TITLE 12 TRADE, COMMERCE AND BANKING
CHAPTER
11 SECURITIES
PART 7 INVESTMENT
ADVISERS AND INVESTMENT ADVISER REPRESENTATIVES
RULES
OF CONDUCT AND PROHIBITED BUSINESS PRACTICES
12.11.7.1 ISSUING
AGENCY: Regulation and Licensing Department - New
Mexico Securities Division.
[12.11.7.1
NMAC - Rp, 12.11.7.1 NMAC, 1-1-2010]
12.11.7.2 SCOPE:
All persons, whether natural or legal entities, that transact business
in New Mexico as an investment adviser and their representatives. To the
extent that the conduct alleged constitutes fraud or deceit, the provisions of
this section also apply to all other persons, in addition to investment
advisers and investment adviser representatives, who advise others for
compensation, either directly or indirectly or through publications or
writings, as to the value of securities or the advisability of investing in,
purchasing or selling securities or who, for compensation and as part of a
regular business, issue or promulgate analyses or reports relating to
securities.
[12.11.7.2
NMAC - Rp, 12.11.7.2 NMAC, 1-1-2010]
12.11.7.3 STATUTORY
AUTHORITY: Section 58-13C-605A NMSA 1978 authorizes the
director to adopt, amend and repeal rules necessary or appropriate to carry out
the provisions of the New Mexico Uniform Securities Act, Sections 58-13C-101 to
701 NMSA 1978, hereinafter referred to in this Chapter 11 as the “New Mexico
Uniform Securities Act”.
[12.11.7.3
NMAC - Rp, 12.11.7.3 NMAC, 1-1-2010]
12.11.7.4 DURATION:
Permanent.
[12.11.7.4
NMAC - Rp, 12.11.7.4 NMAC, 1-1-2010]
12.11.7.5 EFFECTIVE
DATE: January 1, 2010, unless a later date is cited
at the end of a section.
[12.11.7.5
NMAC - Rp, 12.11.7.5 NMAC, 1-1-2010]
12.11.7.6 OBJECTIVE:
To implement new rules and revise existing rules to better reflect the
realities of current financial, commercial and regulatory principles and
practices affecting the securities markets.
[12.11.7.6
NMAC - Rp, 12.11.7.6 NMAC, 1-1-2010]
12.11.7.7 DEFINITIONS:
[RESERVED]
12.11.7.8 [RESERVED]
12.11.7.9 CONTRACT
WAIVING RIGHTS PROHIBITED: An investment adviser shall not
enter into any contract with a customer if the contract contains any condition,
stipulation or provision binding the customer to waive any rights under the New
Mexico Uniform Securities Act, or any rule or order thereunder, or of the
Investment Advisers Act of 1940. Any
such condition, stipulation or provision is void.
[12.11.7.9
NMAC - Rp, 12 NMAC 11.3.9.2, 1-1-2010]
12.11.7.10 WRITTEN
CONTRACT REQUIRED:
A. No registered
investment adviser may enter into, extend or renew any investment advisory
contract with a customer in this state unless the contract is in writing and a
copy of the contract is given to the customer within 15 days after the
execution of the contract.

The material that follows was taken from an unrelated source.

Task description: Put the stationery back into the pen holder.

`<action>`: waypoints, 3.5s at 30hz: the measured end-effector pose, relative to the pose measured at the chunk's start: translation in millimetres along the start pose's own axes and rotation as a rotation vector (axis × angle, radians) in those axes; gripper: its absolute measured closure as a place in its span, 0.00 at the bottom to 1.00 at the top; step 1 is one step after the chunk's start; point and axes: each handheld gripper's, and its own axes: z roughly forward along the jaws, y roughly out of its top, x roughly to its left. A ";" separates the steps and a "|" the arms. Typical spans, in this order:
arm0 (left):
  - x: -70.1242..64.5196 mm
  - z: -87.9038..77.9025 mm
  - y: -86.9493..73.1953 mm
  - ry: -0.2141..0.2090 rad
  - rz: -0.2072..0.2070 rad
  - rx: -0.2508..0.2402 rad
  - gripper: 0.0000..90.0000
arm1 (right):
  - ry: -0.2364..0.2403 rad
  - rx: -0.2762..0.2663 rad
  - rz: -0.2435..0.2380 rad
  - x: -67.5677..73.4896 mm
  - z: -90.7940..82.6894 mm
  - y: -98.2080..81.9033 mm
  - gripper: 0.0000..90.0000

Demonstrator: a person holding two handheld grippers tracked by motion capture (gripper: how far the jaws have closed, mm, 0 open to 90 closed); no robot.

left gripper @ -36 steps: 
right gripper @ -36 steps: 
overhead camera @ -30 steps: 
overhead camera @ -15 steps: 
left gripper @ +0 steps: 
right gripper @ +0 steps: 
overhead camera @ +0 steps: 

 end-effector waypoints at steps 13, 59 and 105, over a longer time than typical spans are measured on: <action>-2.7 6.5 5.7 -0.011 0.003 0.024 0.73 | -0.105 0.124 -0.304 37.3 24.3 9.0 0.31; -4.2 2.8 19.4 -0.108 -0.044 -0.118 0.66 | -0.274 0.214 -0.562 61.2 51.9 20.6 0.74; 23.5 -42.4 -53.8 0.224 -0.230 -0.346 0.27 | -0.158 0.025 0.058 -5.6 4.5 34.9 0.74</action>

Such contract shall disclose, in substance, the
services to be provided, the term of the contract, the advisory fee, the
formula for computing the fee, the amount of prepaid fee to be returned in the
event of contract termination or non-performance, whether the contract grants
discretionary power to the adviser and that no assignment of such contract
shall be made by the investment adviser without the consent of the other party
to the contract.
B. It
is unlawful to enter into, extend or renew any investment advisory contract if
the investment advisory contract:
(1) provides for compensation to the
investment adviser on the basis of a share of capital gains upon or capital
appreciation of the funds or any portion of the funds of the client unless such
contract complies with rule 205-3 under the Investment Advisors Act of 1940;
(2) fails to provide in substance, that no
assignment of such contract shall be made by the investment adviser without the
consent of the other party to the contract; or
(3) fails to provide, in substance, that the
investment adviser, if a partnership, will notify the other party to the
contract of any change in the membership of such partnership within a reasonable
time after such change.
C. Paragraph (1) of Subsection B of
this section shall not:
(1) be construed to prohibit an investment advisory contract which provides
for compensation based upon the total value of a fund averaged over a definite
period, or as of definite dates, or taken as of a definite date; and
(2) apply to an investment advisory contract with a person who is not a
resident of the United States.
D. The
director, by rule, upon the director’s own motion, or by order upon
application, may conditionally or unconditionally exempt any person or
transaction, or any class or classes of persons or transactions, from Paragraph (1) of Subsection B of
this section, if and to the extent that the exemption relates to
an investment advisory contract with any person that the director determines
does not need the protections of Paragraph (1) of Subsection B, on the basis of such factors as financial
sophistication, net worth, knowledge of and experience in financial matters,
amount of assets under management, relationship with a registered investment
adviser or investment adviser representative, and such other factors as the
director determines are consistent with this section.
[12.11.7.10
NMAC - Rp, 12.11.7.10 NMAC, 1-1-2010]
12.11.7.11 [RESERVED]
12.11.7.12 PROHIBITED
BUSINESS PRACTICES BY FEDERAL COVERED ADVISERS: The
provisions of 12.11.7.13 and 12.11.7.14 NMAC apply to federal covered advisers
to the extent that the conduct alleged is fraudulent, deceptive, or as
otherwise permitted by the National Securities Markets Improvement Act of 1996
(Pub. L. No. 104-290). An investment
adviser or a federal covered adviser is a fiduciary and has a duty to act
primarily for the benefit of its clients.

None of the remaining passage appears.